I let one finger drift over to her pussy and then I slid it inside, crooking it down to find the soft, textured spot that would push her over the edge. She was shamelessly grinding back into my face now, her fingernails scratching against the piano wood, little sighs and moans issuing from her throat.

All I could breathe and taste was her, and then I looked up and saw the crucifix at the front of the church—a tragic, agonized god hanging in sacrifice—and my heart lurched. What the hell was I doing? Anybody could walk in right now, walk in the front door, and see their priest with a woman bent over the piano, kneeling as if he was praying to her cunt, kneeling with his face buried in her ass.

What would they think? After I had worked so hard to repair this town’s hurt, after I’d finally helped this community trust the Church again?

And more than that—what about my vow? A vow I had made before my family and God? What does an oath mean to me if only three years after swearing chastity, I’m shoving my tongue up a woman’s wet cunt?

But then Poppy came, her cry the most beautiful hymn I’ve heard in my life, and everything else vanished except her and her smell and her taste and the feeling of her clenching around my finger.

Reluctantly, I pulled back, wanting one more orgasm from her, wanting to bury my face in her ass again, but knowing I couldn’t, I shouldn’t, and then I stood and saw her looking over her shoulder like I was the most wondrous thing she’d ever seen.

“No one’s ever done that to me before,” she whispered.

Tongue-fucked her in a church? Bent her over a piano and licked her until she couldn’t stand anymore?

My eyebrows drew together, and she answered my unspoken question. “No one’s ever made me come with their mouth before, I mean,” she said. There was still a flush high on her cheeks, creeping down her neck.

I didn’t understand. “No guy has ever gone down on you?”

She shook her head and then closed her eyes. “That felt so good.”

I was shocked.
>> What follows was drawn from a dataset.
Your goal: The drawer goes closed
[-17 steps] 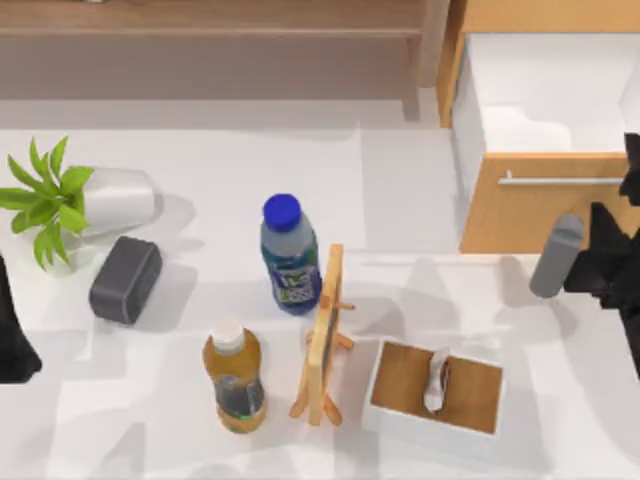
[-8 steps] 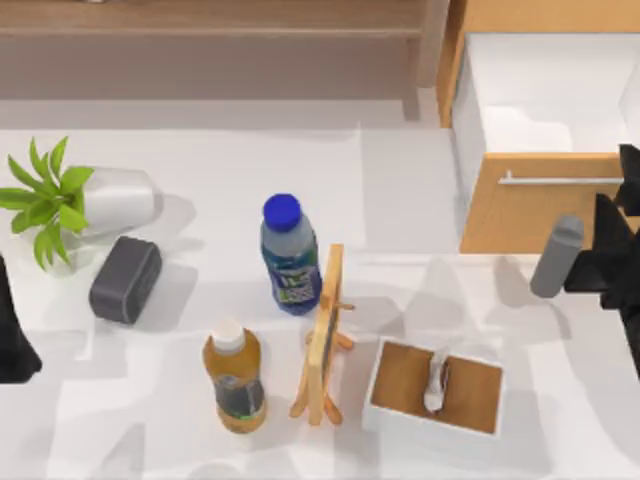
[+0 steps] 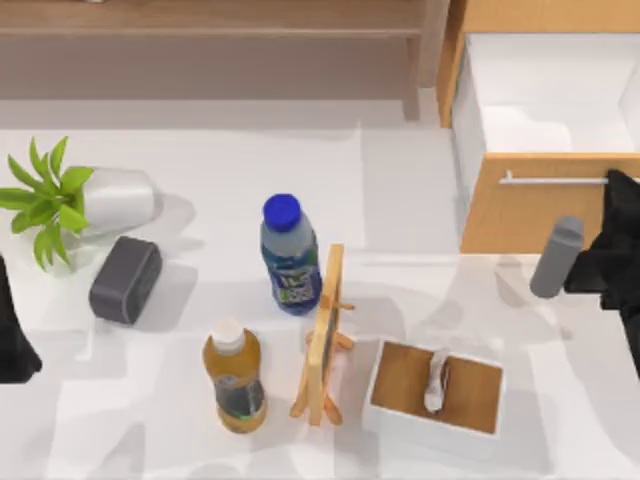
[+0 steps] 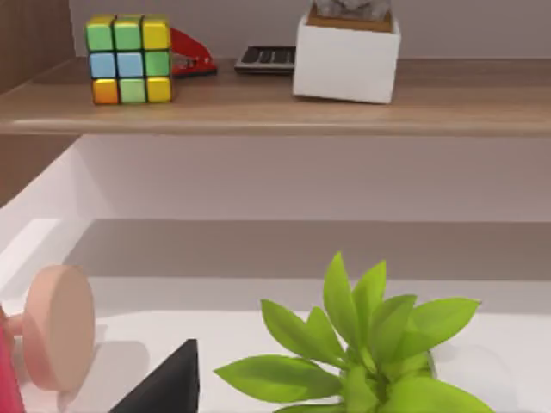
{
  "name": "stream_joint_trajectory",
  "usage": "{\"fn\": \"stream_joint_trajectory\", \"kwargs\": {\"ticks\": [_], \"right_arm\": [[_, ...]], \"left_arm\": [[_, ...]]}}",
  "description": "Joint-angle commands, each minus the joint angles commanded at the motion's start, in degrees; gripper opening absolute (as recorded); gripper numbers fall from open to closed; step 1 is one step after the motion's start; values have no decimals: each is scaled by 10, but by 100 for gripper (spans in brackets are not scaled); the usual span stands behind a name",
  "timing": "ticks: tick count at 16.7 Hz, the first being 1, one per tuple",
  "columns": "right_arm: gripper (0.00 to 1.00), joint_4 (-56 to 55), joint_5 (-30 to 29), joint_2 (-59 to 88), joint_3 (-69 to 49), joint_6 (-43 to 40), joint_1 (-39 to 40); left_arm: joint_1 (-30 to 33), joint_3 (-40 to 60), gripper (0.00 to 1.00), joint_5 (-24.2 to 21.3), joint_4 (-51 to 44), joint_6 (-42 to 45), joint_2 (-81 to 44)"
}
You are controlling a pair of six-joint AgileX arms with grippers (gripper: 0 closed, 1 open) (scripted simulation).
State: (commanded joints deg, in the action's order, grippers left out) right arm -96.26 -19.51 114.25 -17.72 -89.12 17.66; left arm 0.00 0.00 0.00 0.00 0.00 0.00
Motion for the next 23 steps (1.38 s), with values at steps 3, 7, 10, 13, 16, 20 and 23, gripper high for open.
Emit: {"fn": "stream_joint_trajectory", "kwargs": {"ticks": [3, 7, 10, 13, 16, 20, 23], "right_arm": [[0, 0, 0, 0, 0, 0, 0], [0, 0, 0, 0, 0, 0, 0], [0, 6, 2, 3, -8, 2, -1], [0, 34, 14, 15, -48, 1, -12], [0, 71, 28, 32, -101, 1, -27], [0, 99, 39, 45, -142, 1, -39], [0, 100, 38, 44, -139, 3, -37]], "left_arm": [[0, 0, 100, 0, 0, 0, 0], [0, 0, 100, 0, 0, 0, 0], [0, 0, 100, 0, 0, 0, 0], [0, 0, 100, 0, 0, 0, 0], [0, 0, 100, 0, 0, 0, 0], [0, 0, 100, 0, 0, 0, 0], [0, 0, 100, 0, 0, 0, 0]]}}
How could she have never received oral?

“That’s a shame, little lamb,” I said, and I couldn’t stop myself, I pressed my covered erection into her ass. “No one’s taken care of you properly before.” I dropped a hand down and around to find her clit again, groaning inwardly when I found that it was still a swollen, hot button of need. “But I won’t lie. It makes me hard as fuck knowing that I was the first man to taste you.”
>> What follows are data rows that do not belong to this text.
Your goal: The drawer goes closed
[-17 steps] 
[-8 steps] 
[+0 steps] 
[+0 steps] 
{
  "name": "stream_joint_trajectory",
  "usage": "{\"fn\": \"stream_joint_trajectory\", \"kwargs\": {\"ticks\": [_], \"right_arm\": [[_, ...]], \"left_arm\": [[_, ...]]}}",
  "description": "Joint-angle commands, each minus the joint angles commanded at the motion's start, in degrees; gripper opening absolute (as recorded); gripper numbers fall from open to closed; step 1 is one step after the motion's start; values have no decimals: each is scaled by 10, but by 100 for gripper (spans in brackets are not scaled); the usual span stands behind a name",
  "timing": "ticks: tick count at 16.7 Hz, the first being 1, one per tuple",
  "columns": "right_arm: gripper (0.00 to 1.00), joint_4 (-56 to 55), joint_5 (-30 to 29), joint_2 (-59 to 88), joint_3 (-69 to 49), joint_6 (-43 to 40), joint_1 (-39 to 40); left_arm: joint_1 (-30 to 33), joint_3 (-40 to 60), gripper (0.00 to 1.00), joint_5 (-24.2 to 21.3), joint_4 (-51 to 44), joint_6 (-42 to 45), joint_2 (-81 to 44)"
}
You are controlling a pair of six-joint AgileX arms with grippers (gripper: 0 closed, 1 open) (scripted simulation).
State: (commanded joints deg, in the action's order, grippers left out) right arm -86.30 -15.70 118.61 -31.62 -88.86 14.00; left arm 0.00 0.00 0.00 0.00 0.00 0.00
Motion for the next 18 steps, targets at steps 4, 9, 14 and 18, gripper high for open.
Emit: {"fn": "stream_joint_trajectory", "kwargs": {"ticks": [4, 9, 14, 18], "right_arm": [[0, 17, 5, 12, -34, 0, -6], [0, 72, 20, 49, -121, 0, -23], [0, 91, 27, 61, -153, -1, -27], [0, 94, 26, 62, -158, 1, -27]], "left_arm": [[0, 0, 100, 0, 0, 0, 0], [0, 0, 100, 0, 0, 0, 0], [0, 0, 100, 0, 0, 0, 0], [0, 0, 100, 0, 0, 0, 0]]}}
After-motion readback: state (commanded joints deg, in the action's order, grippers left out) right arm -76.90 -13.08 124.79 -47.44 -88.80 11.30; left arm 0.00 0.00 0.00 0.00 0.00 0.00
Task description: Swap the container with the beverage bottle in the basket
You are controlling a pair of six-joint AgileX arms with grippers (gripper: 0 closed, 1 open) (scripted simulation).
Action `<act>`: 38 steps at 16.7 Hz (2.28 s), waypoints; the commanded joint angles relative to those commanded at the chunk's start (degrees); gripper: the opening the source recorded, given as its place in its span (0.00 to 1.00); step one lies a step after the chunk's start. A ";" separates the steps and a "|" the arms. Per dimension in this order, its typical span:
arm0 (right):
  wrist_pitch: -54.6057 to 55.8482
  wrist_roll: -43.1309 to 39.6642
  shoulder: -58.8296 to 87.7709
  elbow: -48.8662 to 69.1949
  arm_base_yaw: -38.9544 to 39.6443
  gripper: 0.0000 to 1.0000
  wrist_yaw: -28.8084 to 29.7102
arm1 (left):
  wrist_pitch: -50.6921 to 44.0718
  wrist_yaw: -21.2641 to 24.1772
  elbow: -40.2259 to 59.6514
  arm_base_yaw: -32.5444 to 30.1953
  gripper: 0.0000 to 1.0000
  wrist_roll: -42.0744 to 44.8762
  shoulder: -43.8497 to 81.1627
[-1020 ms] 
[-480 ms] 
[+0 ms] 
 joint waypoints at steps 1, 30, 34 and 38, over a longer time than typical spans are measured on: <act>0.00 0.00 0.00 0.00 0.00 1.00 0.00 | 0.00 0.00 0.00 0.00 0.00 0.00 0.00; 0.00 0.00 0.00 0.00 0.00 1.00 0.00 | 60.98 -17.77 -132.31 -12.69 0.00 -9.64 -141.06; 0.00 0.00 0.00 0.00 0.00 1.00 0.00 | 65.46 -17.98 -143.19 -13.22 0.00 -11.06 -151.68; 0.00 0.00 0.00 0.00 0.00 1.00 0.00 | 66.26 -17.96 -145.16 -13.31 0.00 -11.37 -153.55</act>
I heard the words as I said them and suddenly reality slammed back into me.

What the fuck was I doing? What the fuck had I done?

And why had I done it here, of all places?
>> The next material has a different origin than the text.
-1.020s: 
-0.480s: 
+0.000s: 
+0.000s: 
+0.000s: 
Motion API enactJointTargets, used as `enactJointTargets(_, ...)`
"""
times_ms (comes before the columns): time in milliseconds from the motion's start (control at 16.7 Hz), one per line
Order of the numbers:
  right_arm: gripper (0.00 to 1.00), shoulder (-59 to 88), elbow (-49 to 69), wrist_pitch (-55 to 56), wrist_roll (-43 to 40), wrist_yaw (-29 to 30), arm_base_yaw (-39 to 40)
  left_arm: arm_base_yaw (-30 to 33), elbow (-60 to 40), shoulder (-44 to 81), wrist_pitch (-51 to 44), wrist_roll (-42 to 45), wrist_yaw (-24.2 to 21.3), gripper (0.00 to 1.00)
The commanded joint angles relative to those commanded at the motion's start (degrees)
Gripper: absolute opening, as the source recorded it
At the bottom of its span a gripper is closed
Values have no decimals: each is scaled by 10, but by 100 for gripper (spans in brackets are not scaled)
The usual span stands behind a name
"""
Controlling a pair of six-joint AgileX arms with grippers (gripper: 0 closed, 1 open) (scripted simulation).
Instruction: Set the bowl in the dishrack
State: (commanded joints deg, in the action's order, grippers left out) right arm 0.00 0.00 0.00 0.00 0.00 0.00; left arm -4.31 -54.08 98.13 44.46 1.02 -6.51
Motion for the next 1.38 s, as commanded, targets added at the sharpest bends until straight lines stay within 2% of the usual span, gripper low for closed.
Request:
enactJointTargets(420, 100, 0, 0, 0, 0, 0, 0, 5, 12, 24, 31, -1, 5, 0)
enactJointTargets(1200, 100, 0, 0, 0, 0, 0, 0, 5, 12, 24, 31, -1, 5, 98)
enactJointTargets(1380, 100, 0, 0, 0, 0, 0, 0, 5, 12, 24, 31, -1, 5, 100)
I stepped back, breathing hard, no thought in my mind other than to get away, somewhere else, before I was laid low by guilt and regret.

Poppy spun around, her skirt still bunched around her waist, her eyes flashing. “Don’t you dare,” she said. “Don’t you dare check out on me now.”

“I’m sorry,” I said. “I…I can’t.”

“You can,” she said, stepping forward. She pressed a palm to my erection, and I looked down to see her unbuckling my belt.

“I can’t,” I repeated, still watching as she drew out my cock. The moment her fingers brushed over my bare skin, I wanted to die, because I hadn’t exaggerated how good that felt in my memories and my fantasies, no, I had not.